2. Keep image files small especially purely decorative images: Page loading speed is crucial to SEO. Search engines such as Google take into account website speed when giving page ranks. Larger image files can drastically reduce the speed. It is a good idea to allow for viewers to click on the image for a larger version in a new window. Image size SHOULD NOT be reduced by reducing dimensions in the source code. Decrease the actual size of the image through an photo editing program or website (Adobe Photoshop, pixlr etc). A good rule of thumb is to keep files less than 70kb. If images are purely decorative, it might be wise to use CSS styling to eliminate them altogether to optimize loading speed.

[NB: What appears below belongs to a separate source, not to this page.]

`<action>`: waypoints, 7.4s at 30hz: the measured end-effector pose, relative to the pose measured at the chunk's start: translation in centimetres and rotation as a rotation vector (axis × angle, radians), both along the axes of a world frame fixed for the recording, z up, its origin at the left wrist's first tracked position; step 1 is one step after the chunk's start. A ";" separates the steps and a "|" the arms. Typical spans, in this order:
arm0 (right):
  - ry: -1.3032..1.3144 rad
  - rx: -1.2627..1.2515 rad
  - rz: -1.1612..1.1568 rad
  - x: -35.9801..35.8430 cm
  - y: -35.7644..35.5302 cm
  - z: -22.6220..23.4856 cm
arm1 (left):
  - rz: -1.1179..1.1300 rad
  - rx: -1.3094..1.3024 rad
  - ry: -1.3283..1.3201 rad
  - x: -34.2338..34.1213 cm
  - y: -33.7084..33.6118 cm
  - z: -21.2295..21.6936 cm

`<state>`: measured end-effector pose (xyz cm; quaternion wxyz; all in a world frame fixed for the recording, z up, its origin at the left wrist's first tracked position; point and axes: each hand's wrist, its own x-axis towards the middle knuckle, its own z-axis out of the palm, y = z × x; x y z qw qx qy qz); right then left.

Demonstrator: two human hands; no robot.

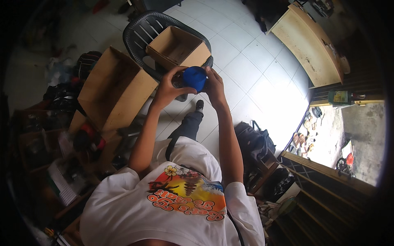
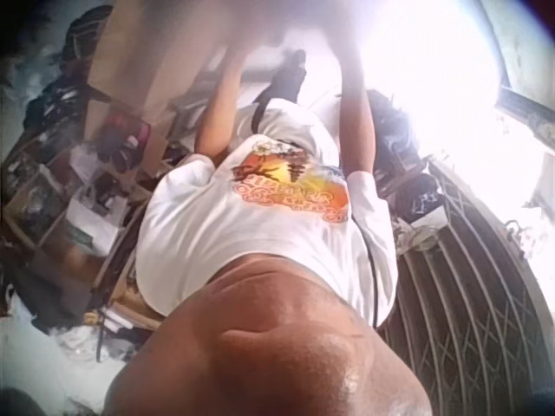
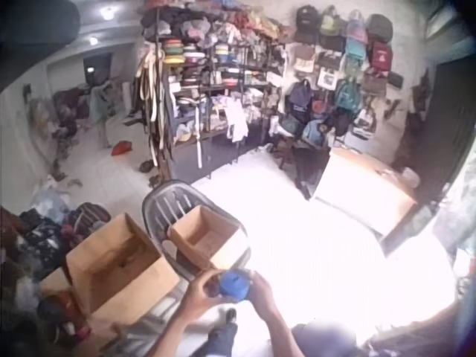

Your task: The person picks up various rolls of tape and elastic from a box and places them onto shelves in a workshop.

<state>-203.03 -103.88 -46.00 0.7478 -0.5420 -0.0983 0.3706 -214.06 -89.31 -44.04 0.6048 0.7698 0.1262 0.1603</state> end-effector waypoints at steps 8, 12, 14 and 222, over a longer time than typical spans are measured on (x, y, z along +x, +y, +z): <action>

3. Depending on the need, different types of images files may be optimal. The most common are JPEG, GIF and PNG. JPEG is easily compressed for a clear image and a small file. GIFs are lower quality but are capable of supporting animation and transparency. They are good for decorative icons and simple images since they only support 256 colors. Finally, PNGs support more colors than GIF and are losses (quality doesn’t degrade with edits which occurs with JPEG). PNG-8 files tend to be smaller than PNG-24 files.
4. Supplement your Java applets, Flash files and videos with in text content. For videos one could consider including a transcript if the words are to be indexed.
5. In your robots.txt file use X-Robots-Tag HTTP header directive for your non-HTML content.